Vape et cigarette électronique : Agnès Buzyn piégée par le prosélytisme des buralistes

 

Bonjour

Que restera-t-il, demain, de la « Révolution des Volutes » ? Pour l’heure télécrans et novlangue fonctionnent. Ainsi, aujourd’hui, la déclaration de Philippe Coy, président de la Confédération des buralistes : « La baisse conséquente du nombre de fumeurs qui vient d’être annoncée est une bonne nouvelle pour tous. Il faut aller plus loin, à partir des expériences reconnues, pour accompagner les fumeurs qui souhaitent arrêter ou réduire leur consommation vers le vapotage, c’est l’un des engagements forts des buralistes ». Une déclaration du patron des vendeurs de tabac faite à la veille de la Journée mondiale sans tabac 2018.

Ce n’est pas tout. Ainsi :

« La Confédération des buralistes est engagée aux côtés de l’État dans les politiques de santé publique. Elle a encouragé les buralistes à renforcer la qualité de leur gamme de produits de vapotage pour ceux qui souhaitent réduire, voire arrêter, leur consommation de tabac. Le vapotage est une des alternatives les plus efficaces au tabac et la première solution utilisée par des fumeurs ayant tenté d’arrêter de fumer lors du dernier ‘’Mois sans Tabac’’ ».

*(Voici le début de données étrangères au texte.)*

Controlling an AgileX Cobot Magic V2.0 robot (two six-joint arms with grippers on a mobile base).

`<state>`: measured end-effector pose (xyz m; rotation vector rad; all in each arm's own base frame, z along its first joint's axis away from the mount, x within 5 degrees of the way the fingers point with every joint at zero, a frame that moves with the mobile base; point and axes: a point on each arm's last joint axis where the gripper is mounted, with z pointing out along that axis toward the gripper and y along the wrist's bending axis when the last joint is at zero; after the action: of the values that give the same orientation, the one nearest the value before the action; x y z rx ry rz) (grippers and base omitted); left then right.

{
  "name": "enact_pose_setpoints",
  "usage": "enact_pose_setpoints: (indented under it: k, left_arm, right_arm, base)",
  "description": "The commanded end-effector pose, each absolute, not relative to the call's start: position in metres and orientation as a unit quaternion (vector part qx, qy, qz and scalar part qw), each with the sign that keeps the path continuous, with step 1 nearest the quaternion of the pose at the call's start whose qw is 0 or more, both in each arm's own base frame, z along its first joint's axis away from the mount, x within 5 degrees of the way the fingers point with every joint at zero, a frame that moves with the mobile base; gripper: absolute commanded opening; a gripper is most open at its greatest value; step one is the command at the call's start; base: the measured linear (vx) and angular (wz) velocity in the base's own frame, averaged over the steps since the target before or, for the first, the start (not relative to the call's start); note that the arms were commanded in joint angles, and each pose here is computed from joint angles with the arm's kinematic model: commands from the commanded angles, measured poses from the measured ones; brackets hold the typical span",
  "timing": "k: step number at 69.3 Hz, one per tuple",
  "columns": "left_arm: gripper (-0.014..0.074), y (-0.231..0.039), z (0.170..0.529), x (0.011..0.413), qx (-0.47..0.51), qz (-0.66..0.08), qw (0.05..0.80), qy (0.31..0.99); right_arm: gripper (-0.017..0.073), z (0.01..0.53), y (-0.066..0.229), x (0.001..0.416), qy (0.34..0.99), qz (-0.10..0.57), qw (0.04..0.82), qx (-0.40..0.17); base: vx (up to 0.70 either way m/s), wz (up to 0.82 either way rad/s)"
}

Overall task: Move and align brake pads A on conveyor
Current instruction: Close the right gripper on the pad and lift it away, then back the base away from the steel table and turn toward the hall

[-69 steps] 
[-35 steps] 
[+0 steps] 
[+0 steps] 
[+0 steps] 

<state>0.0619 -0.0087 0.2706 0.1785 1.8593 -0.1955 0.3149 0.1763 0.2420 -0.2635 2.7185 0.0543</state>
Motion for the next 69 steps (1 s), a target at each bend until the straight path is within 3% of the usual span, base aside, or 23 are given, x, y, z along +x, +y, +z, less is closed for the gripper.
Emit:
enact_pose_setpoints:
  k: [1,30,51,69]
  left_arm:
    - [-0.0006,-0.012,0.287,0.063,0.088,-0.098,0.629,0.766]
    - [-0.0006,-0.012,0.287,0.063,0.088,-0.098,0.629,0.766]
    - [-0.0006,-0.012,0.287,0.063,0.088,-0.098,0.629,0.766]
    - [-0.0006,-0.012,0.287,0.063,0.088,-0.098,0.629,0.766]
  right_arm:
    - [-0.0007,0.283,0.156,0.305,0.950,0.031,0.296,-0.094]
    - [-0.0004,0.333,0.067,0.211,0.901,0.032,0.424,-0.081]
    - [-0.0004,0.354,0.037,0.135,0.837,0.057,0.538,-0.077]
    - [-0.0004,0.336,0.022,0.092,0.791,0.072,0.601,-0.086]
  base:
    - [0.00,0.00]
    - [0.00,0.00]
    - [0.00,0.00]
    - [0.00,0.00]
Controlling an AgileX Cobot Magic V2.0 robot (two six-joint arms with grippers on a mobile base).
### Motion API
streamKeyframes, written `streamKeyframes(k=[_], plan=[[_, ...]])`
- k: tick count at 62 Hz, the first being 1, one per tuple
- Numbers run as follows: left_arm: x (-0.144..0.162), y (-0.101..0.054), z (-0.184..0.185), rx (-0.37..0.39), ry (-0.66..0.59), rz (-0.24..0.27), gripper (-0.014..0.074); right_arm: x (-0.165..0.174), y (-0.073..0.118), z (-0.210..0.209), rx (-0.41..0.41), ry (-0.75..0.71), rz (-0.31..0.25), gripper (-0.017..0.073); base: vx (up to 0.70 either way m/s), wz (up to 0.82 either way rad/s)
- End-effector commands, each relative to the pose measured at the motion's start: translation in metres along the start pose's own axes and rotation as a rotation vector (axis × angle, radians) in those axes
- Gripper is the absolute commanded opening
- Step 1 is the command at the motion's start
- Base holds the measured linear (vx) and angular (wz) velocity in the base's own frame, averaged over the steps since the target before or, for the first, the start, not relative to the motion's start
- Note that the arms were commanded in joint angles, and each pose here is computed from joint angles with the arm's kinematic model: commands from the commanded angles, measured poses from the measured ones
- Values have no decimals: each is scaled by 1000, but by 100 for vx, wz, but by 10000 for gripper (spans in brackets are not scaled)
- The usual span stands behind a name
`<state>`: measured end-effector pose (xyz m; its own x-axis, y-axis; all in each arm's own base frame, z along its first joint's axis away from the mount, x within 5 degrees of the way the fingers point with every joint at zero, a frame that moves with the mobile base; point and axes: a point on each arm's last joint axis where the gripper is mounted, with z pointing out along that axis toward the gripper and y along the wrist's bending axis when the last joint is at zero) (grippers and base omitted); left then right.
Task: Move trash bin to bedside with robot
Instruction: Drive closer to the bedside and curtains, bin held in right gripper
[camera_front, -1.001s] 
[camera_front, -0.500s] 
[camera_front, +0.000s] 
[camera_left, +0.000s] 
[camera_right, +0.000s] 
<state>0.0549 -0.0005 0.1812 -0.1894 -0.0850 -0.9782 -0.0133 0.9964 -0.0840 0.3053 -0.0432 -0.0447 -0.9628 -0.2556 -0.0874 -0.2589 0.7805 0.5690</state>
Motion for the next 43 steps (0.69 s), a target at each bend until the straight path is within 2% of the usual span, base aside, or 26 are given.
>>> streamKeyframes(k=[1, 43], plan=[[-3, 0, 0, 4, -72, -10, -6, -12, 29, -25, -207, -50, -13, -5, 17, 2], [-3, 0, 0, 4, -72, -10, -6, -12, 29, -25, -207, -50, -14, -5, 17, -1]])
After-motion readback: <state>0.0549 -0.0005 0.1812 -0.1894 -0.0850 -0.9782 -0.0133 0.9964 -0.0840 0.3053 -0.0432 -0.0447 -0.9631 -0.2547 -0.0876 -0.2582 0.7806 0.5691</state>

Où l’on apprend que la profession (de buraliste) se mobilise via son programme «Buraliste de la Vape» pour les aider à accompagner leurs clients vers le vapotage (conseils, coaching, formations) et, d’autre part, en s’associant au « Mois Sans Tabac », en novembre prochain, « conformément au protocole signé avec l’État ».  Ainsi les buralistes travailleraient-ils désormais au futur « Mois de la Vape ». Et ce, « pour sensibiliser leurs clients fumeurs à des alternatives moins nocives » (sic).

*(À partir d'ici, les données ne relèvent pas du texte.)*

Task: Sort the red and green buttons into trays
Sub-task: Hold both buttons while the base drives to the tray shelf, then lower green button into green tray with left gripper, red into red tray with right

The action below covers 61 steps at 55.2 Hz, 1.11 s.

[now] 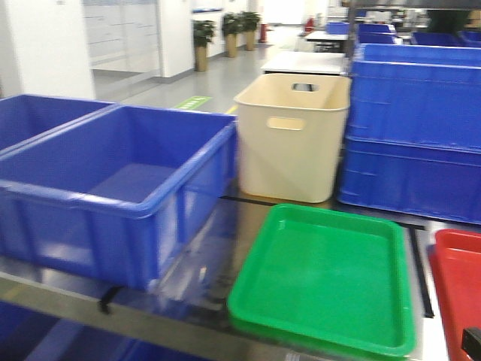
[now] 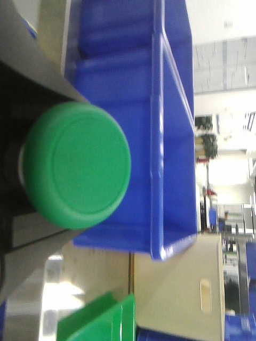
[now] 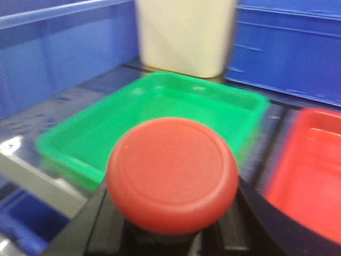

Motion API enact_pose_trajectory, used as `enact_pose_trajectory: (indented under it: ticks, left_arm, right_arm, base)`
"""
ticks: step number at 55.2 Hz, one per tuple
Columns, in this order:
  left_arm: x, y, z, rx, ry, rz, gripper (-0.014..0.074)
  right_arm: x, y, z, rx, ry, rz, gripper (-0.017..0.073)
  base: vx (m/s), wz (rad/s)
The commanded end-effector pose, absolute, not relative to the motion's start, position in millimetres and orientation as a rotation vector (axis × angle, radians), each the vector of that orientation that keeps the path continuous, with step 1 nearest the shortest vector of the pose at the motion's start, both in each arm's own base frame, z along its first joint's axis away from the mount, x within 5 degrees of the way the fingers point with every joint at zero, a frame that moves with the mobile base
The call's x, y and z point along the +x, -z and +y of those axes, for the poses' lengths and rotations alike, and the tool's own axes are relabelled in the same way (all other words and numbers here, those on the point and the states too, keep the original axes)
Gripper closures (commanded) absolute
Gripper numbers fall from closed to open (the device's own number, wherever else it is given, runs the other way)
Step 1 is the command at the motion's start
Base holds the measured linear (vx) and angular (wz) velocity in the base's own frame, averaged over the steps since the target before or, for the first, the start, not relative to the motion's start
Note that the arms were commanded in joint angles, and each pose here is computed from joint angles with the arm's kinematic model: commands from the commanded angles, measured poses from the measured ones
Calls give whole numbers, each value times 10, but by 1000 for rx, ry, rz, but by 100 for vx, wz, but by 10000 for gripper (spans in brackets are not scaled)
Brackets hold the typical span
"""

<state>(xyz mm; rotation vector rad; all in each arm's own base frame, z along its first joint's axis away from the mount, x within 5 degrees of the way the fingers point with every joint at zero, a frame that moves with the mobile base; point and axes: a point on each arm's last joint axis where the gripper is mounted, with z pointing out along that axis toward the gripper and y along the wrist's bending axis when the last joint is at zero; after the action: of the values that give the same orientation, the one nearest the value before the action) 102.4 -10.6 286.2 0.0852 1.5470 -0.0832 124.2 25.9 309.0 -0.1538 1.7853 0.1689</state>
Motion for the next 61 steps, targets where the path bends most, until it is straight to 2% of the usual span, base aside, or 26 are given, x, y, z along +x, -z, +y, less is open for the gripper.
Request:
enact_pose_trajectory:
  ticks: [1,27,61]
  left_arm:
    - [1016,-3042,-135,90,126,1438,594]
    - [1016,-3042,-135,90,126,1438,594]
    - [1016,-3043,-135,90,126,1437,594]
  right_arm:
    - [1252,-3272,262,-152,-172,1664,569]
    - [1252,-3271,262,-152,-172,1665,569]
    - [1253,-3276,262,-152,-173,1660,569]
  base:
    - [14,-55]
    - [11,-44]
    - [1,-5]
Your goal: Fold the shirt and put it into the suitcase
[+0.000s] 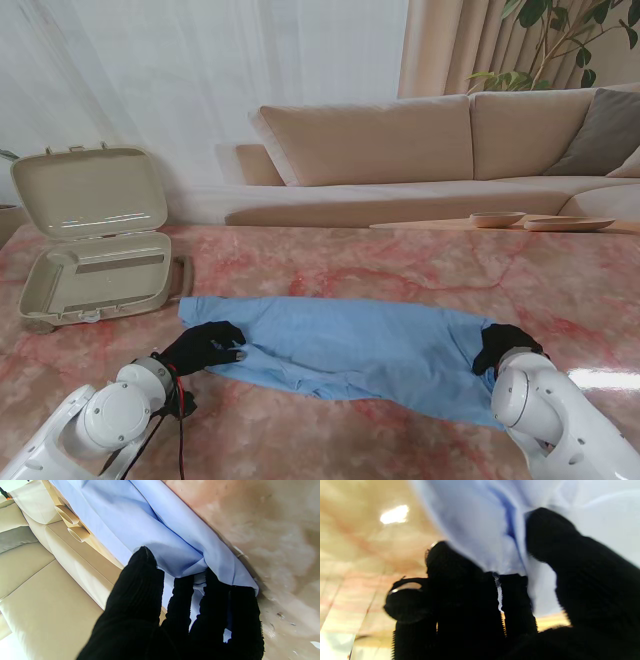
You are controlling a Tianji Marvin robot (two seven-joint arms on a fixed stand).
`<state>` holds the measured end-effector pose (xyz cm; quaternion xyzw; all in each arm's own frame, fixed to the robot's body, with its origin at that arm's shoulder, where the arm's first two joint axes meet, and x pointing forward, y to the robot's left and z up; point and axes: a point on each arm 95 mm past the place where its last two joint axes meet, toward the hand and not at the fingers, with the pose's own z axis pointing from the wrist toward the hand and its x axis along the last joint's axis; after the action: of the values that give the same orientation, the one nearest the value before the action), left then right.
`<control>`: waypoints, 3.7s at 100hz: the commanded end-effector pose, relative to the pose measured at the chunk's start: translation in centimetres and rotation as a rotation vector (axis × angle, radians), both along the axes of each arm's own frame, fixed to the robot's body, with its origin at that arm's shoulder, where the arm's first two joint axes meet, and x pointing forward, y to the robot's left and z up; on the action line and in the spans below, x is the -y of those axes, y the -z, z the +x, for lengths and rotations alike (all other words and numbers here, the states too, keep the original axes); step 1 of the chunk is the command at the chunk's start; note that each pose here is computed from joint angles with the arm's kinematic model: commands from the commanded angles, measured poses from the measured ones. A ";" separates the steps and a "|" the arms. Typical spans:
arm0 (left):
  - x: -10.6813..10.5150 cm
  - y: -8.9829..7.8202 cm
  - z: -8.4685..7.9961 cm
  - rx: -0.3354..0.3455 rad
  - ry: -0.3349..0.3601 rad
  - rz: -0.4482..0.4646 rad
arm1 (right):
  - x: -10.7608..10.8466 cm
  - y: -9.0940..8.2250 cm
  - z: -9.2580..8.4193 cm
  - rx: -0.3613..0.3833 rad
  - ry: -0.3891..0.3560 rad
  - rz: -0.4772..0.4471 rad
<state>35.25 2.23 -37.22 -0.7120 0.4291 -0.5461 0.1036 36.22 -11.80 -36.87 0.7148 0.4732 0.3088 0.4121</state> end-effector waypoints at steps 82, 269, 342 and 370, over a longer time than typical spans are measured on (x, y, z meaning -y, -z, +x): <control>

Toujours tentés par la victimisation, les mêmes buralistes s’affichent aussi, aujourd’hui, comme des « entrepreneurs responsables ». Ils rappellent avoir conclu, en début d’année, un « protocole d’accord avec l’État pour accompagner la transition de leur métier vers un nouveau modèle économique de commerce de proximité́ ». Où l’on découvre que, grâce aux buralistes, la cigarette électronique entre de plain-pied dans le paysage officiel, politique et économique – là, précisément, où les pionniers de la « Révolution des Volutes » avaient jusqu’ici toujours échoué. Un échec dû, pour l’essentiel, à l’invraisemblable déni de Marisol Touraine ministre en charge des affaires sanitaires (2012-2017) – déni suivi de celui 1, d’Agnès Buzyn (2017-….).

A demain

 1 Agnès Buzyn : « Un dispositif comme la cigarette électronique, qui n’induit pas forcément un arrêt complet du tabac, ne joue pas le rôle que l’on souhaite. Parce que nous souhaitons (…) faire en sorte que les gens ne fument plus du tout (…) ».

Où l’on confirme que la ministre demeure dramatiquement allergique au concept, médical et politique, de « réduction des risques ».